- **Work task**:
List each line of the data that holds the string "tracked", please.
======== Supplied data
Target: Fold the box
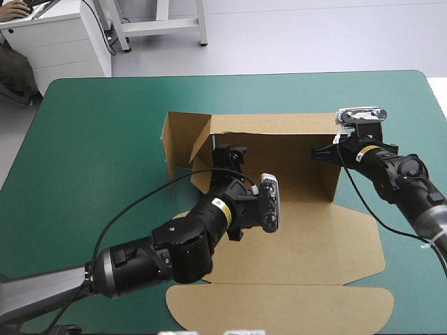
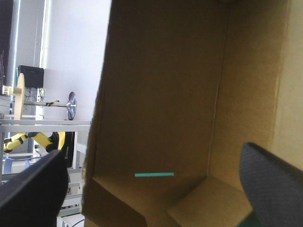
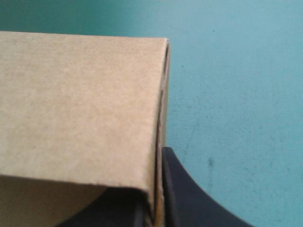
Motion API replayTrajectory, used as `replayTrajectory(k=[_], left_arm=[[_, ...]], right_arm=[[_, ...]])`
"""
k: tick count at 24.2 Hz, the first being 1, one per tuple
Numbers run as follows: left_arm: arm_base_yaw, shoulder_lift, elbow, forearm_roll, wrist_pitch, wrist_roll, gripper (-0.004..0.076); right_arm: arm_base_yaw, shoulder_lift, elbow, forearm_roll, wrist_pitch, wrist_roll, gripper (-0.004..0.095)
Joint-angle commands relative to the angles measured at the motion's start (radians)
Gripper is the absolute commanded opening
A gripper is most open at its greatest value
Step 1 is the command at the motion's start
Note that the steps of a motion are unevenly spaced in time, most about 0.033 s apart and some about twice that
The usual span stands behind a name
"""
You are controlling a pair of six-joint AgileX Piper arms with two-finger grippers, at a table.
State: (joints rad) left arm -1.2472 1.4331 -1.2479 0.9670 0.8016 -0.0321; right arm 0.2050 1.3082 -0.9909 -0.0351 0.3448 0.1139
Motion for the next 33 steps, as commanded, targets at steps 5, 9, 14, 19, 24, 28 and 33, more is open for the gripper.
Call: replayTrajectory(k=[5,9,14,19,24,28,33], left_arm=[[-0.108,-0.035,-0.071,-0.003,0.139,0.113,0.0021],[-0.012,-0.035,-0.210,-0.264,0.142,0.209,0.0018],[0.406,-0.035,-0.478,-0.914,0.304,0.453,0.0018],[0.654,-0.037,-0.563,-1.055,0.356,0.453,0.0015],[0.848,-0.070,-0.564,-1.132,0.352,0.444,0.0015],[0.966,-0.117,-0.563,-1.127,0.354,0.396,0.0001],[1.083,-0.216,-0.563,-1.124,0.354,0.372,-0.0008]], right_arm=[[-0.012,-0.027,-0.038,-0.038,-0.045,0.023,-0.0020],[-0.012,-0.027,-0.038,-0.038,-0.042,0.023,-0.0020],[-0.012,-0.027,-0.038,-0.038,-0.028,0.014,-0.0020],[-0.012,-0.027,-0.038,-0.038,-0.016,0.010,-0.0020],[-0.012,-0.027,-0.038,-0.038,0.001,-0.002,-0.0020],[-0.012,-0.029,-0.038,-0.038,0.002,-0.007,-0.0020],[-0.012,-0.029,-0.038,-0.038,0.009,-0.016,-0.0020]])
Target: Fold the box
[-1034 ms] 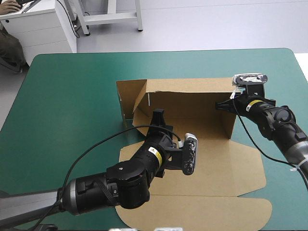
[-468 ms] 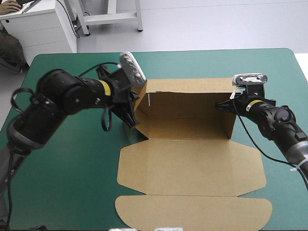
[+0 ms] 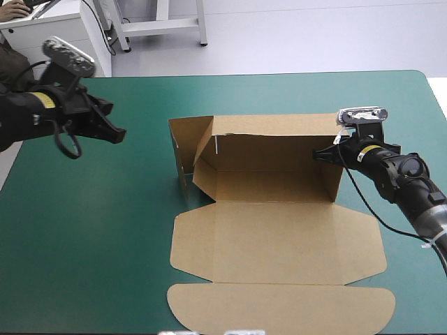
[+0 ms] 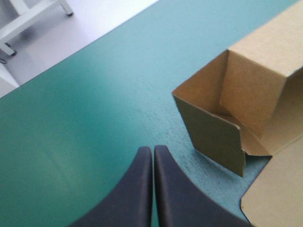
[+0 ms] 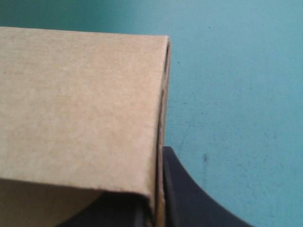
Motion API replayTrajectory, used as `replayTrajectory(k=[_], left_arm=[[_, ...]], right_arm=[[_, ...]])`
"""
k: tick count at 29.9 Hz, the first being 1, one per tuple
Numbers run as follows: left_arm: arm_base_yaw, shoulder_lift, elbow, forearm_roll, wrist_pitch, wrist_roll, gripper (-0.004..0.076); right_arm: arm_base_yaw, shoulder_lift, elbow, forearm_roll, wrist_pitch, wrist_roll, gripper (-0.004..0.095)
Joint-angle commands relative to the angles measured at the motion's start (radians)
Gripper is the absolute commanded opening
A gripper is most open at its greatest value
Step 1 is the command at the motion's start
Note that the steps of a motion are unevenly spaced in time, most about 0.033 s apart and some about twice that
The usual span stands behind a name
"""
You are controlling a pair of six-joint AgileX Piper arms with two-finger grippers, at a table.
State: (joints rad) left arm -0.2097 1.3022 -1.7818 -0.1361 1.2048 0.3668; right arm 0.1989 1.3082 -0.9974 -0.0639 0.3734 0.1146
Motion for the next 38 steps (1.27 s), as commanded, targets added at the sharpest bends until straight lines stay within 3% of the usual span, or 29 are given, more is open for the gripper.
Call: replayTrajectory(k=[1,7,13,20,24,27,32,38], left_arm=[[0.065,-0.102,-0.029,-0.019,-0.049,-0.029,-0.0008],[0.101,-0.229,0.058,0.101,-0.125,-0.098,-0.0008],[0.101,-0.359,0.335,0.164,-0.220,-0.153,-0.0008],[0.101,-0.502,0.659,0.166,-0.466,-0.236,-0.0008],[0.101,-0.525,0.747,0.166,-0.477,-0.239,-0.0008],[0.101,-0.525,0.777,0.172,-0.487,-0.239,-0.0008],[0.101,-0.523,0.781,0.201,-0.504,-0.239,-0.0008],[0.101,-0.522,0.781,0.205,-0.509,-0.239,-0.0008]], right_arm=[[-0.006,-0.029,-0.032,-0.009,-0.020,-0.017,-0.0020],[-0.006,-0.029,-0.032,-0.009,-0.020,-0.021,-0.0020],[-0.006,-0.031,-0.032,-0.009,-0.021,-0.025,-0.0020],[-0.004,-0.086,-0.032,-0.005,-0.019,-0.069,-0.0020],[-0.004,-0.120,-0.036,-0.002,0.015,-0.080,-0.0020],[-0.004,-0.127,-0.062,0.058,0.084,-0.149,-0.0020],[-0.004,-0.125,-0.144,0.275,0.265,-0.327,-0.0020],[-0.004,-0.073,-0.282,0.303,0.519,-0.314,-0.0018]])
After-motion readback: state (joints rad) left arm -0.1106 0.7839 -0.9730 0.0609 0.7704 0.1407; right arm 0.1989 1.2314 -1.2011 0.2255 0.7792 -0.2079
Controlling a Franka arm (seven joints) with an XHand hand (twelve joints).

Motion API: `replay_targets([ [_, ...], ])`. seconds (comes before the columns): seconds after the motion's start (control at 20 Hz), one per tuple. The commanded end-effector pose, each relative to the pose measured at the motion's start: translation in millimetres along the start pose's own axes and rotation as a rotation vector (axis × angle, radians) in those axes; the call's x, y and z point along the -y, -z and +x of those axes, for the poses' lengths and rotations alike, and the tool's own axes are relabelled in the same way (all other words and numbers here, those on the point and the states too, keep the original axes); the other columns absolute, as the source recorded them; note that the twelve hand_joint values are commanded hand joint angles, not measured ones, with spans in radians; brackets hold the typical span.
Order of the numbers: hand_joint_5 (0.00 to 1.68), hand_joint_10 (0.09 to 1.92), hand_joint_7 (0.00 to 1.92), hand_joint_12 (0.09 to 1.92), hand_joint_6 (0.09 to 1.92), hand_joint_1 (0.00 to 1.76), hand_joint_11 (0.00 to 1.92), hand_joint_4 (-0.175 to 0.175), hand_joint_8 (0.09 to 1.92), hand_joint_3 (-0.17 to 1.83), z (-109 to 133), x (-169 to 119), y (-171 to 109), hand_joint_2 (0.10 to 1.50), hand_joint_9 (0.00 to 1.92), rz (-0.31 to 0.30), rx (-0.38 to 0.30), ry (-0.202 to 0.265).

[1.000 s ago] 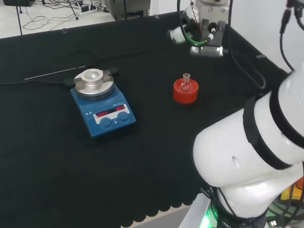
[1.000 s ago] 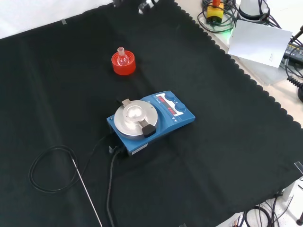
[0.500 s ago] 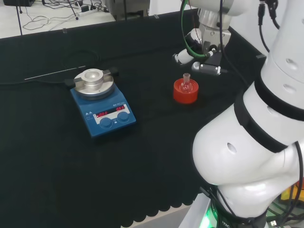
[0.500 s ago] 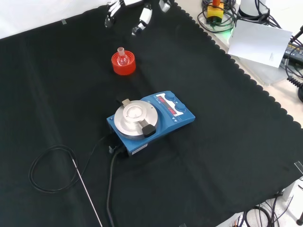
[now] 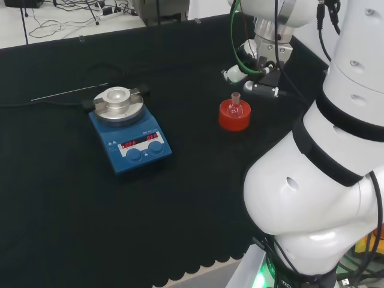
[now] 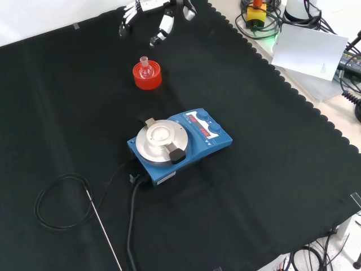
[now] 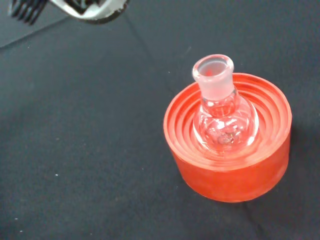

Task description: Pick up the round-bottom flask.

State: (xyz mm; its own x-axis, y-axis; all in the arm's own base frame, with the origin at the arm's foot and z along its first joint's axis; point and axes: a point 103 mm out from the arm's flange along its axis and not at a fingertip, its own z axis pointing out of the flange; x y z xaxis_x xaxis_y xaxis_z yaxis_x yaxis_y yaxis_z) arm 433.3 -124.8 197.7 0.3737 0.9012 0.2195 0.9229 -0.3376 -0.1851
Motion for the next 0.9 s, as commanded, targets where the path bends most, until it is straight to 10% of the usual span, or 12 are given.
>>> replay_targets([
  [0.05,0.53,0.67,0.32,1.4,0.09,0.8,0.16,-0.025,0.67,0.57,-28,-20,-40,0.69,0.49,0.073,0.006,-0.039],
  [0.9,0.56,0.67,0.32,1.4,0.09,0.81,0.17,-0.036,0.68,0.58,-39,-28,-74,0.66,0.49,0.123,0.003,-0.049],
])
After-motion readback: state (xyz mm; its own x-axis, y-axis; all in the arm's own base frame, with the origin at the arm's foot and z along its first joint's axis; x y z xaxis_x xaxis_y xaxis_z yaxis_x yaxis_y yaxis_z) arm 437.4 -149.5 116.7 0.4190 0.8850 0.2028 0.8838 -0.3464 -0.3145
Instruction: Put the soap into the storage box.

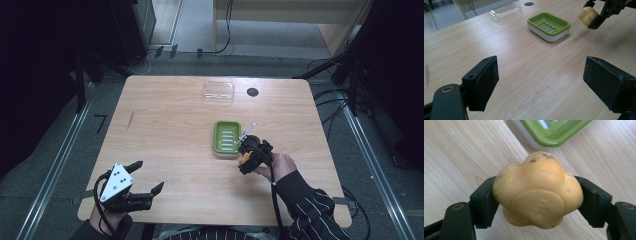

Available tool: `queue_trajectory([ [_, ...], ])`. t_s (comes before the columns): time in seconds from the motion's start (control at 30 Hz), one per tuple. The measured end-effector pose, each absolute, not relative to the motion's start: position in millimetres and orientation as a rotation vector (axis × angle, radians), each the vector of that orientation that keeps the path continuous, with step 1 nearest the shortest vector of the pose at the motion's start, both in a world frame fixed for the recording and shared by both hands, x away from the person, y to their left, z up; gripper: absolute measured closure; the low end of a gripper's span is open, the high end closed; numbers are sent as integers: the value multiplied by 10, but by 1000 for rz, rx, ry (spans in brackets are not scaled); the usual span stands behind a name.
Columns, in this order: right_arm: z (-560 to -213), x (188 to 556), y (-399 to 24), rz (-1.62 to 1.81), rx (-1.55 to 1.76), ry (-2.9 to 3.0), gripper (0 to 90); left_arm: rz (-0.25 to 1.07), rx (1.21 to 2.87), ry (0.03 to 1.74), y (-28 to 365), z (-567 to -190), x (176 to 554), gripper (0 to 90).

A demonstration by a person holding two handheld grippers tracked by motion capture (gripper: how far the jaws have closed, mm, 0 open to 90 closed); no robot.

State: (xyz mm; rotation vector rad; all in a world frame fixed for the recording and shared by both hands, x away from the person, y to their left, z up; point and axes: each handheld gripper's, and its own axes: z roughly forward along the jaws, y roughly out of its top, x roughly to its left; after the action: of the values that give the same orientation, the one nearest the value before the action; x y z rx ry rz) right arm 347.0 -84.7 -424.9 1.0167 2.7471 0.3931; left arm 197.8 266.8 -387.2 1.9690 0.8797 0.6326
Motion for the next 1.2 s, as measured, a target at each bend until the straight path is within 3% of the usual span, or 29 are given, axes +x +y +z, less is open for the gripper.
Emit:
queue_trajectory([
  [1.2, -4047, 3728, -780, 493, 999, 2659, 262, 630, 1969, 886, 2673, -3875, 1973, 136],
])
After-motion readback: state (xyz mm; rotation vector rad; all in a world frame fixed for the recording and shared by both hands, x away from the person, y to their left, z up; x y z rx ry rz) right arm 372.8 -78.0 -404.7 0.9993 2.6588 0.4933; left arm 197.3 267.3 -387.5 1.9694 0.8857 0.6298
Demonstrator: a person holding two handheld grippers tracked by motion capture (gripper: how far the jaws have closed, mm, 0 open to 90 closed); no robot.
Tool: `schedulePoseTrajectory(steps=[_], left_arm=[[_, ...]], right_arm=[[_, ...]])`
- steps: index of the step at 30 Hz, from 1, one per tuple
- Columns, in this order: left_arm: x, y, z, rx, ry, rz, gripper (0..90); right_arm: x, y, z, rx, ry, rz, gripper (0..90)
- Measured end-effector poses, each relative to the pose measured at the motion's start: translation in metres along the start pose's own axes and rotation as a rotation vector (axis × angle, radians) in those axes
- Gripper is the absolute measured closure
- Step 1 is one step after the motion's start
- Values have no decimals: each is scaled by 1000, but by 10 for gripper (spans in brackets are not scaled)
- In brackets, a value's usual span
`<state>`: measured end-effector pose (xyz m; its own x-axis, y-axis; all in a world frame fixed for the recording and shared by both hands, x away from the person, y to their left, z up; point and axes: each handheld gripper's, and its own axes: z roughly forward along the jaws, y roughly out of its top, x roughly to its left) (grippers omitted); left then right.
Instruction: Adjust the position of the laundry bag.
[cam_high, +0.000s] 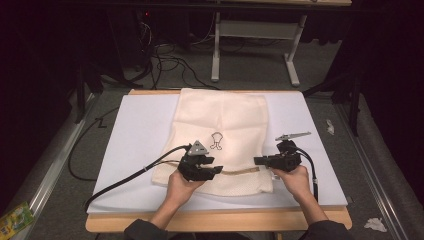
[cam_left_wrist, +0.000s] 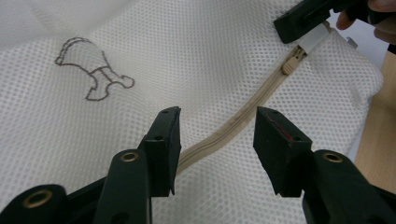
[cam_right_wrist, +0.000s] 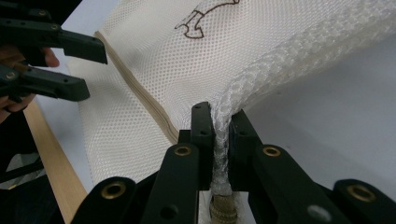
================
- **Output for this exercise**:
A demonstration by a person holding two handheld grippers tracked by motion capture (gripper: how far the jaws have closed, mm, 0 open to 90 closed); no robot.
Demonstrator: a person holding two handheld grippers tracked by motion capture (gripper: how far the jaws have closed, mm, 0 open to 90 closed); no robot.

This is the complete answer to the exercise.